One single idea possessed the minds of both armies; what flag would be carried by the vessels which were expected every day in the St. Lawrence?  “The circumstances were such on our side,” says the English writer Knox, “that if the French fleet had been the first to enter the river, the place would have fallen again into the hands of its former masters.”

On the 9th of May, an English frigate entered the harbor.  A week afterwards, it was followed by two other vessels.  The English raised shouts of joy upon the ramparts, the cannon of the place saluted the arrivals.  During the night between the 16th and 17th of May, the little French army raised the siege of Quebec.  On the 6th of September, the united forces of Generals Murray, Amherst, and Haviland invested Montreal.

A little wall and a ditch, intended to resist the attacks of Indians, a few pieces of cannon eaten up with rust, and three thousand five hundred troops ­such were the means of defending Montreal.  The rural population yielded at last to the good fortune of the English, who burned on their marsh the recalcitrant villages.  Despair was in every heart; M. de Vaudreuil assembled during the night a council of war.  It was determined to capitulate in the name of the whole colony.  The English generals granted all that was asked by the Canadian population; to its defenders they refused the honors of war.  M. de Levis retired to the Island of Sainte-Helene, resolved to hold out to the last extremity; it was only at the governor’s express command that he laid down arms.  No more than three thousand soldiers returned to France.

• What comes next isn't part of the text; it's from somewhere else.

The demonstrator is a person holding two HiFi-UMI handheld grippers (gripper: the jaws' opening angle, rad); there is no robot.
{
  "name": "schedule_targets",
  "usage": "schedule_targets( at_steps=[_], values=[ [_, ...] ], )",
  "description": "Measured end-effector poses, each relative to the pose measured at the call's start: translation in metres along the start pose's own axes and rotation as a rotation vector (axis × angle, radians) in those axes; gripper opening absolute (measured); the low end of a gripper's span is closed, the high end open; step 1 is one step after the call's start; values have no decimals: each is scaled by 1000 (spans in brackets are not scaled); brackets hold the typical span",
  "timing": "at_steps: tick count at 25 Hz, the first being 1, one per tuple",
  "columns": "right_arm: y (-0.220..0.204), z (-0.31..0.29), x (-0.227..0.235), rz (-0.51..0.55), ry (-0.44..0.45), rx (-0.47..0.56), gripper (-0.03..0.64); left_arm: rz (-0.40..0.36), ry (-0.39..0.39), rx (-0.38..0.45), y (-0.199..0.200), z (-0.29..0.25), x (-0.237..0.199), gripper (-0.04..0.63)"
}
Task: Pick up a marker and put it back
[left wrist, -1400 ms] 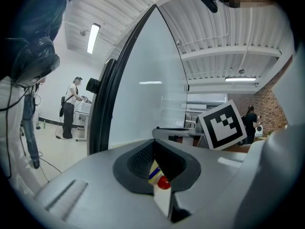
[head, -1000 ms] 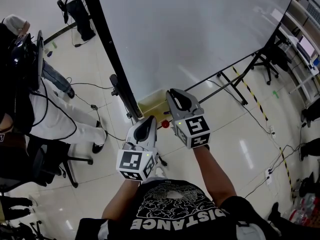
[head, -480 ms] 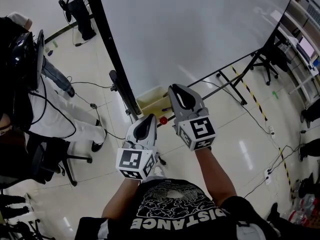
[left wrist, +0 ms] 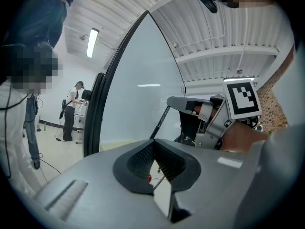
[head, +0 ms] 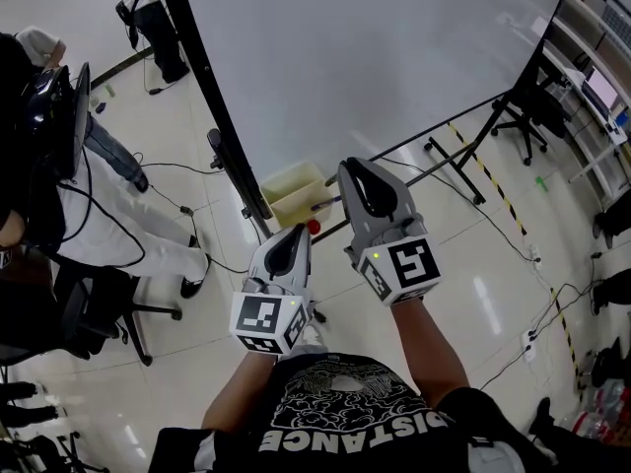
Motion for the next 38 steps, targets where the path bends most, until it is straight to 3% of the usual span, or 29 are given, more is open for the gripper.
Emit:
schedule_targets(
  at_steps=[20,29,38],
  values=[
    [25,94,-8,18,-15,26,31,-32,-34,26,-2,29,72,5],
    [21,101,-9,13,-6,21,31,-52,-15,18,-6,30,76,3],
    [21,94,-7,14,2,22,31,-24,-5,19,-5,27,70,5]
  ],
)
Point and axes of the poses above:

The capitulation of Montreal was signed on the 8th of September, 1760; on the 10th of February, 1763, the peace concluded between France, Spain, and England completed without hope of recovery the loss of all the French possessions in America; Louisiana had taken no part in the war; it was not conquered; France ceded it to Spain in exchange for Florida, which was abandoned to the English.  Canada and all the islands of the St. Lawrence shared the same fate.  Only the little islands of St. Pierre and Miquelon were preserved for the French fisheries.  One single stipulation guaranteed to the Canadians the free exercise of the Catholic religion.  The principal inhabitants of the colony went into exile on purpose to remain French.  The weak hands of King Louis XV. and of his government had let slip the fairest colonies of France,

Canada and Louisiana had ceased to belong to her; yet attachment to France subsisted there a long while, and her influence left numerous traces there.  It is an honor and a source of strength to France that she acts powerfully on men through the charm and suavity of her intercourse; they who have belonged to France can never forget her.

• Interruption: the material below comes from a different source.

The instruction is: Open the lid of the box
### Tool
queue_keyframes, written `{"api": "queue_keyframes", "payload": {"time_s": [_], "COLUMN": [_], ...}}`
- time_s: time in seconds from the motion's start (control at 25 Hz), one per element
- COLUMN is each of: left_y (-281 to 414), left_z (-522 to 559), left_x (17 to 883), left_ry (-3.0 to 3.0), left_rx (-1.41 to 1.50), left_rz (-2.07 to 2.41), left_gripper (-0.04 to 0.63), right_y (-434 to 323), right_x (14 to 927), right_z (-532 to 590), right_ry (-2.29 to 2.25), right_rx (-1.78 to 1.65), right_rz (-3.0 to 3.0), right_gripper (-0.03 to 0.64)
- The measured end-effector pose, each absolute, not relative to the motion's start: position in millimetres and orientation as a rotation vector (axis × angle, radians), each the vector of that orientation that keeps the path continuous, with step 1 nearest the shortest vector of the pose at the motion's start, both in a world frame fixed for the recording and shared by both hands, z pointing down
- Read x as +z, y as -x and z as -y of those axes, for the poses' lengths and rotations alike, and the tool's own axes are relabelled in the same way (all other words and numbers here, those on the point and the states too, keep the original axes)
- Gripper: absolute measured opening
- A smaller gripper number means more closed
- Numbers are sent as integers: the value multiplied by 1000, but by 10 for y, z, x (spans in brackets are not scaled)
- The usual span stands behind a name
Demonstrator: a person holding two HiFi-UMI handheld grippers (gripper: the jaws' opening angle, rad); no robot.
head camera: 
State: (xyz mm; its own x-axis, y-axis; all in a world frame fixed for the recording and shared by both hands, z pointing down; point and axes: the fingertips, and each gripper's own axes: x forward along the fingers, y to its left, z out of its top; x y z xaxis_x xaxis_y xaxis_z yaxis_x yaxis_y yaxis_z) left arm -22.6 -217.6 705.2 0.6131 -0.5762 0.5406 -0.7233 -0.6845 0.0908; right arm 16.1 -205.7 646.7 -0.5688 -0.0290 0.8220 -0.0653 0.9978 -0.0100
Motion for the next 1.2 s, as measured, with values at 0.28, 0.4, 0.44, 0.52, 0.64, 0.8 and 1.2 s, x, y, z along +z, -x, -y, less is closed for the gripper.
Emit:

The struggle was over.  King Louis XV. had lost his American colonies, the nascent empire of India, and the settlements of Senegal.  He recovered Guadaloupe and Martinique, but lately conquered by the English, Chandernuggur and the ruins of Pondicherry.  The humiliation was deep and the losses were irreparable.  All the fruits of the courage, of the ability, and of the passionate devotion of the French in India and in America were falling into the hands of England.  Her government had committed many faults; but the strong action of a free people had always managed to repair them.  The day was coming when the haughty passions of the mother-country and the proud independence of her colonies would engage in that supreme struggle which has given to the world the United States of America.